In Boeotia of the 13th century BC one of most impressive technical works of Greek prehistory was carried out: the draining of lake Kopais so as to create new land for agriculture/cultivation. As was to be expected the region’s “topography” changed. Glas’ steep rock, protruding like an islet in the northeast corner of the lake, not only became accessible via the drained, fertile plain that was formed, but it was inhabited and fortified with a strong cyclopean wall 3 kms long, creating the Mycenaean acropolis of Gla. Its area of over 49 acres makes it the largest conserved Mycenaean acropolis in Greece.

The new excavations that started the last two years at Gla reactivated research in the region resulting in new important architectural remains coming to light: five large new building complexes‒separate or in clusters, distinguished for their symmetry and arrangement on an axis‒and movable finds found in the above places, All date from the peak of the Mycenaean civilization, around 1250 BC.

Are these building facilities related with the draining works of the lake? “Definitely” says research director Dr Elena Koundouri, head of the Directorate of Prehistoric and Classical Antiquities of the Ministry of Culture and Sports/MOCAS to the Athens and Macedonia News Agency.
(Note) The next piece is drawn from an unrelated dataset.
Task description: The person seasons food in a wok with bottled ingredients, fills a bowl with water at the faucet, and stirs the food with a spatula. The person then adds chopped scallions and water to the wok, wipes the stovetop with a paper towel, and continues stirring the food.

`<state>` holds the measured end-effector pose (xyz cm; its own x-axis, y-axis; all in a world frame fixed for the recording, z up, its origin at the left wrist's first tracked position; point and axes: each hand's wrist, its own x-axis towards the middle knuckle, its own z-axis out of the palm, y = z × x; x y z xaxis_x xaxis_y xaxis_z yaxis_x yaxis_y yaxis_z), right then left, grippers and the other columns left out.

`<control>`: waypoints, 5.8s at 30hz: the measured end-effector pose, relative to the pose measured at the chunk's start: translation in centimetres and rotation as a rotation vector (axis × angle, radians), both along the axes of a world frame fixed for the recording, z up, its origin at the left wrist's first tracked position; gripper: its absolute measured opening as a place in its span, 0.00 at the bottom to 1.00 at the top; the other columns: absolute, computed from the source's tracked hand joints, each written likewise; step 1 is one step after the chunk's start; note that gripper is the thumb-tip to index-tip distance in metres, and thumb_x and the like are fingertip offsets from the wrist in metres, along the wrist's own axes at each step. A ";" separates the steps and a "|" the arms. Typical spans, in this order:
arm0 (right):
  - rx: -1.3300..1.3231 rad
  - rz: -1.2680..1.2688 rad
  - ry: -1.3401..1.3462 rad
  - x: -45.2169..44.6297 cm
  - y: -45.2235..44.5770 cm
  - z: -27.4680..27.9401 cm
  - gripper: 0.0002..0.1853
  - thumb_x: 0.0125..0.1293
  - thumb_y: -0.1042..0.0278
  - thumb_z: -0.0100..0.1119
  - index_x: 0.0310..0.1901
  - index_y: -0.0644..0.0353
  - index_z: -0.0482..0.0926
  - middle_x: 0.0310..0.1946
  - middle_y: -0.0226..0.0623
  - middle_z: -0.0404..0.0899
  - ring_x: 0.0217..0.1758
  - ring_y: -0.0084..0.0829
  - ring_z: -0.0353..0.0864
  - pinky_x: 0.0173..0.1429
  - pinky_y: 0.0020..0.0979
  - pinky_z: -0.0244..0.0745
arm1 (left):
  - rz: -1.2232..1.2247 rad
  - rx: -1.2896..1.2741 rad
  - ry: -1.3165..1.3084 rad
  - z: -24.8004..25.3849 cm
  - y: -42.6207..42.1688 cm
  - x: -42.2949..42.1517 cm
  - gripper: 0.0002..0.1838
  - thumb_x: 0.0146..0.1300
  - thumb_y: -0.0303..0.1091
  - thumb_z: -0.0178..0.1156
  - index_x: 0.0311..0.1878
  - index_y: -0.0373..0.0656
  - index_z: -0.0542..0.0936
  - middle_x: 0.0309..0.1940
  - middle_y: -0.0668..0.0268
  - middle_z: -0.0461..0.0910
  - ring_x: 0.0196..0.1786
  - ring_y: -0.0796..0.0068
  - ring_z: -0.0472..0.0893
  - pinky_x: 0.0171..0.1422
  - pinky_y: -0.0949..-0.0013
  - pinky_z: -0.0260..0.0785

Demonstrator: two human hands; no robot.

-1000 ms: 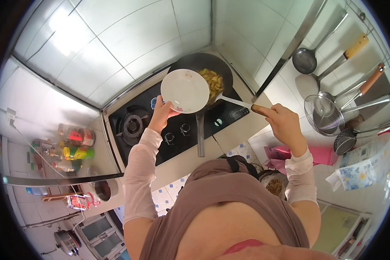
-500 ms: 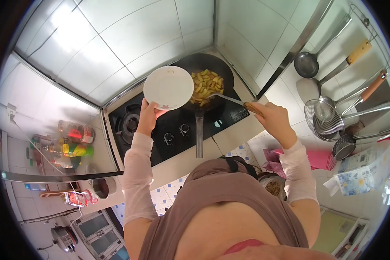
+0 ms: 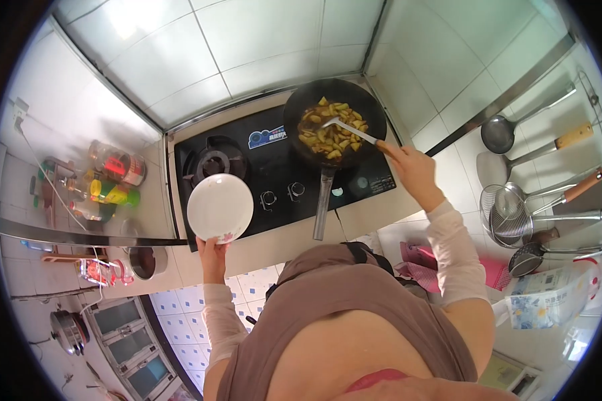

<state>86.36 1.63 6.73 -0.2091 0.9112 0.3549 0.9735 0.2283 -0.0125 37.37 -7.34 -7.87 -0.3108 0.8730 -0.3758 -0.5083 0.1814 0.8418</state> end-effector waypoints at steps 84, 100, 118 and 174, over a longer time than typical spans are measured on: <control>-0.102 -0.104 0.130 -2.3 -7.0 5.6 0.17 0.60 0.73 0.63 0.52 0.57 0.82 0.38 0.39 0.83 0.39 0.32 0.83 0.45 0.30 0.75 | -0.089 0.630 0.945 -12.2 9.2 19.1 0.17 0.48 0.24 0.68 0.44 0.43 0.80 0.47 0.61 0.74 0.55 0.58 0.72 0.59 0.61 0.69; -0.137 -0.102 0.076 -5.5 -6.4 5.9 0.17 0.59 0.72 0.63 0.52 0.57 0.82 0.40 0.40 0.84 0.43 0.33 0.84 0.48 0.30 0.76 | -0.107 0.643 0.901 -13.4 9.4 19.1 0.15 0.50 0.24 0.67 0.44 0.42 0.80 0.50 0.60 0.74 0.57 0.58 0.72 0.62 0.62 0.68; -0.300 -0.117 -0.221 -5.6 -7.2 10.8 0.18 0.55 0.66 0.65 0.50 0.51 0.82 0.30 0.42 0.80 0.37 0.45 0.80 0.42 0.41 0.74 | -0.752 0.110 -0.281 -7.8 5.5 21.3 0.20 0.73 0.52 0.48 0.50 0.43 0.76 0.34 0.61 0.78 0.34 0.65 0.80 0.42 0.65 0.74; -0.275 -0.049 -0.168 -0.2 13.1 5.6 0.17 0.63 0.52 0.55 0.47 0.51 0.83 0.36 0.41 0.84 0.39 0.44 0.81 0.45 0.44 0.74 | -0.666 -0.307 -0.636 1.3 2.3 22.5 0.15 0.74 0.45 0.50 0.46 0.41 0.71 0.24 0.74 0.67 0.20 0.86 0.62 0.23 0.82 0.54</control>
And continues: “To begin with, after researching the drainage works, we now know very well that they are chronologically related. That is, around 1300/1250 BC both the drainage works were constructed, the acropolis was fortified and these big buildings erected. Moreover, in that same period other sites around the lake were fortified and inhabited, i.e. Agios Ioannis and Agia Marina. I believe that it is some single construction project probably realized by Orchomenos as the region’s big palace centre. In other words, it makes the drainage work, fortifies Gla and a series of other sites, to control the plain on the one hand with its agriculture established after the drainage and on the other hand to manage all this wealth being produced”.

Scientific queries remain, however. “What we still cannot understand are the details of Gla’s relations with Orchomenos. Is it a secondary palace centre, its satellite? We still cannot explain its role. This is why we have restarted the research so as to answer a series of similar questions; in the light of course of other research meanwhile undertaken in the region, to work within the framework of all the sites in this northern part of Kopais” explains Ms Koundouri to the AMNA.

In other words, one research step has led to another. “All the sites are very close to one another, very near Gla and highly visible. Gla was at the end of this speculation and the ‘journey’and we had to return to it little by little so as to explore the rest of the area” says the excavator regarding the pieces of the puzzle gradually being put together in the region. And how much of the area remains to be explored on the Gla acropolis? “A very large piece. The architectural remains have been located in a small part of the south west section. The rest are yet to be researched” says the excavation head to the AMNA, stressing that the whole venture “requires extensive clearing, field walking, geophysical prospection and then gradually you learn both to recognize the site and to locate the buildings. We have only managed to work on a small piece till now. The rest will be researched in due course”.

Movable finds were also located inside the large buildings on the Gla Acropolis , such as typical vases of the Mycenaean era, fragments of wall paintings, lead vessels and sections of anthropomorphic Mycenaean statuettes artefacts which, according to the Ministry of Culture and Sports’ statement, confirm “the existence of a familiar, common cultural and artistic tradition during the times of a very wide spread Mycenaean expansion”. Among the finds was a rare, intact bronze double axe. How did the team feel when they found it? “We had a field day! it was a most impressive find, this year’s highlight”, said Ms Koundouri emphatically to the AMNA, adding that it is a utilitarian object only slightly used, as was shown when cleaned and studied by an expert on the interdisciplinary team participating in the research.

“Bronze objects are rare because bronze is a valuable material. They often hide it and then reuse it, treasures (assemblages of precious objects) of bronze have been found from this period in Mycenaean Greece. At Gla we do not have another such find neither in the region at large; only a slightly later treasure from  Orchomenos” explains Ms Koundouri to the AMNA, adding that the double bronze axe of Gla was found with other artefacts, such as a lead utensil and stone tools. “The axe had barely been used because they had obviously abandoned the settlement afterwards. Perhaps they hid it near the floor so as to find it when they returned, but this did not happen and so it got to us”, she concludes.

The systematic excavations on the Gla Acropolis are conducted as part of a five year interdisciplinary archaeological project (2018–2022) realized by the Archaeological Society of Athens, under Dr Helen Koundouri in close collaboration with the Boeotia Ephorate of Antiquities and the support of the Orchomenos Municipality and the Parish of Panaghia Scripous.